I guess, being privileged to have a real life, living, breathing war hero in the family (in the shape of an ex.WW2 Lancaster pilot), that my perspective differs slightly from the norm – but it continually frustrates me how little attention we pay to those who fought for us in times still within living memory. Or what contempt we show for the relics which remain from those times. I know however that, whilst I may be in a minority, I’m far from alone.

I work with younger people and it staggers me how little some of them know about events in WW2. I sometimes wish I could sit them down with an ex bomber pilot, or a tail gunner and to make them realise that, quite often at a younger age than their own, these people set out to defeat the Nazis, all too often doing so in the expectation that they may never come home.

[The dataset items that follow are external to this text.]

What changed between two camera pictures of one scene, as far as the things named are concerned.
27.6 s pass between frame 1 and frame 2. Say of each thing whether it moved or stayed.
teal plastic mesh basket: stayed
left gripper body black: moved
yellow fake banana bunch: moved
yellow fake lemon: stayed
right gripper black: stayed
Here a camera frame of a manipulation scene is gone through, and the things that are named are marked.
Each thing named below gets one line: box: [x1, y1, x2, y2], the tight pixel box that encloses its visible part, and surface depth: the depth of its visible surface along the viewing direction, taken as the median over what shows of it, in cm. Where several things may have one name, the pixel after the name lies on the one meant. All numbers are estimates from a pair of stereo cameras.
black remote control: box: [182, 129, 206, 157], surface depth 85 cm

I don’t like the country I live in any more. I love the geography. I love the history. But the nation itself is consumed by this sad, anaemic liberalism which means that we seem to pay more attention to the views and rights of people covertly invading us than we do to those who died, or risked their lives to protect Britain and everything which it stood for.

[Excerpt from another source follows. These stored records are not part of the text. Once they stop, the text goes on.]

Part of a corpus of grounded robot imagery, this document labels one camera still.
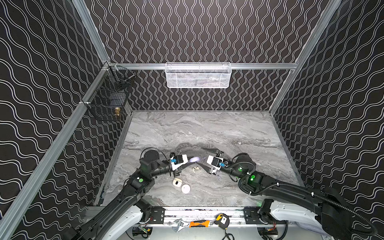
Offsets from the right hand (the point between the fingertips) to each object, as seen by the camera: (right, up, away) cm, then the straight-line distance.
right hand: (201, 152), depth 67 cm
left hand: (-3, -3, -2) cm, 4 cm away
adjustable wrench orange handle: (-11, -35, +4) cm, 37 cm away
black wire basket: (-57, +28, +26) cm, 68 cm away
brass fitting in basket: (-45, +20, +15) cm, 52 cm away
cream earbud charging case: (-12, -19, +16) cm, 28 cm away
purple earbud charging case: (-3, -3, -2) cm, 5 cm away
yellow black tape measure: (+10, -33, +3) cm, 35 cm away

I wish there was something we could do to reverse this trend but, sadly, I think it’s the case that WW2 is slipping from the collective consciousness – and the nation slipping into some sort of existential coma in the process. For those of you still breathing though, you could do worse than spend an hour watching these. The sad thing is, if the playstation generation were forced en masse to watch them and more like them, it would take very little to change the extent to which we remember and respect those involved.

Imperial War Museum, Duxford


From what I can remember, I must have been in my early teens when I last visited Duxford with my grandparents.

My grandfather is an ex.RAF bomber pilot, who flew Lancasters in WW2 and was awarded a DFC for his efforts returning home from bombing Peenemunde. In my teens, I enjoyed Duxford, but more in the sense that it was as good a way as any to pass a day, rather than somewhere I’d especially wanted to visit.

Returning 25 or so years later, I found it far more compelling. In the meantime, it has developed from an old WW2 airfield with some interesting artefacts into a vast, fascinating and highly polished museum – yet still retaining many of its old WW2 features.